The most effective conflicts of interest produce papers that pass every integrity check — because the money was spent before the study began.

The popular picture of a conflicted study is a researcher at a keyboard, quietly changing a number that didn't say what the sponsor wanted. It is a satisfying picture. It has a villain, a moment of corruption, a line that was crossed. It is also, for the most part, wrong — and its wrongness is the most protective thing about it. While everyone watches the spreadsheet for tampering, the real influence has already happened, upstream, in the open, in rooms where no rule was broken and no number was touched. By the time the data exists, it is usually honest. The shaping was done long before anyone ran an analysis.
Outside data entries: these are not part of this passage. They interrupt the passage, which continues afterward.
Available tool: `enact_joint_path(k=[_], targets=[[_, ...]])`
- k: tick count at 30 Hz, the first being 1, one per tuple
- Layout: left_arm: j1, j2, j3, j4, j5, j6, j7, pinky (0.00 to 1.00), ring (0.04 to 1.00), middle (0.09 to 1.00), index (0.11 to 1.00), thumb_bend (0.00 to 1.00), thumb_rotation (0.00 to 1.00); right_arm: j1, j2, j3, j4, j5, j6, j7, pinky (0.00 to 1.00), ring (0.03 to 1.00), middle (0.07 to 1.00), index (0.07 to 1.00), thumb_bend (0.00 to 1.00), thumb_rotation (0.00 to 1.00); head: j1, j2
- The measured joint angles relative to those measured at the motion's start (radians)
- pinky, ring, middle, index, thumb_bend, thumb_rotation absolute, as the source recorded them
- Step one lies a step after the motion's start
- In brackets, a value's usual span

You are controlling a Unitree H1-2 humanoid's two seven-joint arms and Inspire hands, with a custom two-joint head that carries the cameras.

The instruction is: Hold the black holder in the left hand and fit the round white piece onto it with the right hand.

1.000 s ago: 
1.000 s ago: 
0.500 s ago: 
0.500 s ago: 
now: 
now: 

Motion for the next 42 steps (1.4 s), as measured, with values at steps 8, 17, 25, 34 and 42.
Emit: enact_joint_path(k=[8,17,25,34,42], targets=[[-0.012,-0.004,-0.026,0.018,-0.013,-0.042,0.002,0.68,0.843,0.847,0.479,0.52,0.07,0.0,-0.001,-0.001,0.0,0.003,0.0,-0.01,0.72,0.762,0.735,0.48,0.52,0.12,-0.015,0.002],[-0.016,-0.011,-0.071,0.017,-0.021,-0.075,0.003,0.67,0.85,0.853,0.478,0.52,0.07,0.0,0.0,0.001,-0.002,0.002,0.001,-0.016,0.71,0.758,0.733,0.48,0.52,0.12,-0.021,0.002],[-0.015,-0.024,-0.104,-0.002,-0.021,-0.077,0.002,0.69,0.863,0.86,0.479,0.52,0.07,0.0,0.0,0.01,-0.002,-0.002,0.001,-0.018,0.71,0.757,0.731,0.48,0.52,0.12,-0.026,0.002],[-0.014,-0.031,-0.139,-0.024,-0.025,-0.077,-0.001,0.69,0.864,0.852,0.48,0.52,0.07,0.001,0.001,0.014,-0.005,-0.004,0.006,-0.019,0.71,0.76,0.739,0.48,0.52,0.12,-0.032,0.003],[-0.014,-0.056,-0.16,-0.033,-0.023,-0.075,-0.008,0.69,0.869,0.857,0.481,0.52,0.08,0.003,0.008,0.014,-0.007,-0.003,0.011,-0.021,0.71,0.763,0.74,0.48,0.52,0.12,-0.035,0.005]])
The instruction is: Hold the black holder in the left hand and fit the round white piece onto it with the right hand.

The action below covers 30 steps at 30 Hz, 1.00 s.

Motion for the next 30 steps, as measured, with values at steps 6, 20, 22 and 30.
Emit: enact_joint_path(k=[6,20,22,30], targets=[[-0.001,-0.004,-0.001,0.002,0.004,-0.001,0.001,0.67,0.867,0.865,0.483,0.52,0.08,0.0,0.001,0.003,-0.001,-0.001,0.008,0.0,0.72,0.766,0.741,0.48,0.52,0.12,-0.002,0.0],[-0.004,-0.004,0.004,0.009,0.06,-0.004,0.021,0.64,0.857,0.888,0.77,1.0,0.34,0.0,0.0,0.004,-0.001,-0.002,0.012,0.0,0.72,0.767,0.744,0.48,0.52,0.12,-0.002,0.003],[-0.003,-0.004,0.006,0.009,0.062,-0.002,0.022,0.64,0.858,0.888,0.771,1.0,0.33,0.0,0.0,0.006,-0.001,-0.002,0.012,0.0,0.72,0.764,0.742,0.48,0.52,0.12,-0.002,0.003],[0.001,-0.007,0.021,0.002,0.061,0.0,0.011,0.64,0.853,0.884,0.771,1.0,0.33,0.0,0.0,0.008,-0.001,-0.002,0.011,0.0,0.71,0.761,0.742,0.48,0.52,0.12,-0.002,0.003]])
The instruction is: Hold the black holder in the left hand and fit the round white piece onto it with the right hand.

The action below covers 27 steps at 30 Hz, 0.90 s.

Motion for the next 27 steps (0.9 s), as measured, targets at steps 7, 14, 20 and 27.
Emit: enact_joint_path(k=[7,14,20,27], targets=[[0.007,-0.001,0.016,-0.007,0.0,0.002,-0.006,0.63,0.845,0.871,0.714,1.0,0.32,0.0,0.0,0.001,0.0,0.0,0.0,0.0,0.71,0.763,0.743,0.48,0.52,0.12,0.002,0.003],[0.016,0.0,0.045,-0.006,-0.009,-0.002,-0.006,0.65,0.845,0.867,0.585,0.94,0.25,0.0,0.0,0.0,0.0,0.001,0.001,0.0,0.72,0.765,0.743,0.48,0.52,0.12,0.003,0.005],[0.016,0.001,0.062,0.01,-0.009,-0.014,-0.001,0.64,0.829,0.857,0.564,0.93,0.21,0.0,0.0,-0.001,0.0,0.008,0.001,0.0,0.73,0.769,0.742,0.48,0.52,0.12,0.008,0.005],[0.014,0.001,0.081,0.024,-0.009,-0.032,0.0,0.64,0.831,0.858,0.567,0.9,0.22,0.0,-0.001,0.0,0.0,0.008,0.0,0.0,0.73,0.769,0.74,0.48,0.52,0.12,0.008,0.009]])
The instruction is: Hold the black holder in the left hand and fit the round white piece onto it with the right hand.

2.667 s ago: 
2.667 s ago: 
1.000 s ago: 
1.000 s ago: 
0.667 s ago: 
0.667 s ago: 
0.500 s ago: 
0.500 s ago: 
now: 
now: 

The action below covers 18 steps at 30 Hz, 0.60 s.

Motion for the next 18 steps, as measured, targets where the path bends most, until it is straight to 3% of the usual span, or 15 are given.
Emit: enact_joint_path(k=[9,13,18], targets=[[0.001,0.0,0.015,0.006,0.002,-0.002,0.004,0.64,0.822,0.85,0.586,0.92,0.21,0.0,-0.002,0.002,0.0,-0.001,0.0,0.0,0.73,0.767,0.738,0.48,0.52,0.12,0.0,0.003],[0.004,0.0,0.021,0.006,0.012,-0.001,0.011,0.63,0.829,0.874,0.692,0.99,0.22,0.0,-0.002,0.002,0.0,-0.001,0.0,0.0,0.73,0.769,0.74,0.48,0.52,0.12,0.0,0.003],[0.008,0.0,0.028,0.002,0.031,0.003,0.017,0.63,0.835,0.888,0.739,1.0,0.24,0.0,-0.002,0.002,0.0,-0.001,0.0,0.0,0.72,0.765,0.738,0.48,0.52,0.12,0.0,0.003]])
This matters because we have built our entire defence against the wrong threat. The disclosure slide, the competing-interests footnote, the declaration at the foot of the paper — all of it is engineered to catch the keyboard villain. None of it catches the thing that actually moves results, because that thing isn't fraud. It's a sequence of design decisions, each one defensible on its own, each one tilting gently in the same direction. You cannot find it by reading harder. You find it by knowing where to look.

The result is decided before the first patient is enrolled

A study's most important conclusions are settled at the design stage, not the analysis stage. This is the part that gets missed, because design feels like neutral plumbing — recruit some people, give them the thing, measure what happens. In fact, the plumbing is where the argument is won.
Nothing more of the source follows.